Where/when to check the serial number: I check once on startup. A lot of people say “Check in all sorts of places”, to make it harder for someone to crack by stripping out the check. If you want to be particularly nasty to the cracker, check in all sorts of places using inlined code (i.e. DON’T externalize it all into SerialNumberVerifier.class) and if at all possible make it multi-threaded and hard to recognize when it fails, too. But this just makes it harder to make the crack, not impossible, and remember your goal is generally not to defeat the cracker. Defeating the cracker does not make you an appreciable amount of money. You just need to defeat the casual user in most instances, and the casual user does not have access to a debugger nor know how to use one.

If you’re going to phone home, you should be phoning home with their user information and accepting the serial number as the output of your server’s script, not phoning home with the serial number and accepting a boolean, etc, as the output. i.e. you should be doing key injection, not key verification. Key verification has to ultimately happen within the application, which is why public key crypto is the best way to do it. The reason is that the Internet connection is also in the hands of the adversary :) You’re a hosts file change away from a break-once, break-everywhere exploit if your software is just expecting to read a boolean off the Internet.

Do not make an “interesting” or “challenging” protection.
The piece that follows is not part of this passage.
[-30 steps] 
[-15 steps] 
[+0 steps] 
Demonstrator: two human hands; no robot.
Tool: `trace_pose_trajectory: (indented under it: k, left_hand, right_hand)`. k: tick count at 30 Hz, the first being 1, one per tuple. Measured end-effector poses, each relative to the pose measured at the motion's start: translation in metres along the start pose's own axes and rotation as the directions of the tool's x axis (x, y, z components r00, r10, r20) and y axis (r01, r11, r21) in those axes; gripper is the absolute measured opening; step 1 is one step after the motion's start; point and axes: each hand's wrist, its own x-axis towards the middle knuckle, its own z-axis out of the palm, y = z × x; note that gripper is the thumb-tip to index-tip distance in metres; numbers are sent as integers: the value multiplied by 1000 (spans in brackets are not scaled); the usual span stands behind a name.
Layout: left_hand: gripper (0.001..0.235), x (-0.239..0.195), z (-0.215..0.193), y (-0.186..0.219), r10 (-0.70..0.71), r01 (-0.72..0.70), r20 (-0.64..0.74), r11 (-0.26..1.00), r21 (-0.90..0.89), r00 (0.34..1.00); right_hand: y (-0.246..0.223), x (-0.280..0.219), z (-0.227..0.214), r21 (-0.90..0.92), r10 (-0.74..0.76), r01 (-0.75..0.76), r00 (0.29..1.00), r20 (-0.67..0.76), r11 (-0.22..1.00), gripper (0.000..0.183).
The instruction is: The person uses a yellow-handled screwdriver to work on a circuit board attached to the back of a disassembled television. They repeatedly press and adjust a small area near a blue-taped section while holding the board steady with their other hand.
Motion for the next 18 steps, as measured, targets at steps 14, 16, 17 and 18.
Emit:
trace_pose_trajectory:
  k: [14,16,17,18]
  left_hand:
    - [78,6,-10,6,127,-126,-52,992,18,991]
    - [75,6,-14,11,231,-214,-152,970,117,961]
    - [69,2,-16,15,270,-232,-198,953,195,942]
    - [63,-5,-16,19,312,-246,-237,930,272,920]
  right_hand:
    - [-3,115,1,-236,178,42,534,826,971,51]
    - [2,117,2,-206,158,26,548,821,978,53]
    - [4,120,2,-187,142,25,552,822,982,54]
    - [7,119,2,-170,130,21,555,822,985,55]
Many crackers crack for the intellectual challenge alone. Make your protection hard to crack but as boring as possible.

There are some cracks which search for byte patterns in search for the place to patch. They usually aren’t defeated by a recompile, but if your .EXE is packed (by ASProtect, Armadillo, etc) these kind of cracks must first unpack the .EXE.. and if you use a good packer such as ASProtect, the cracker will be able to unpack the EXE manually using an assembly level debugger such as SoftICE, but won’t be able to create a tool which unpacks the .EXE automatically (to apply the byte patches afterwards).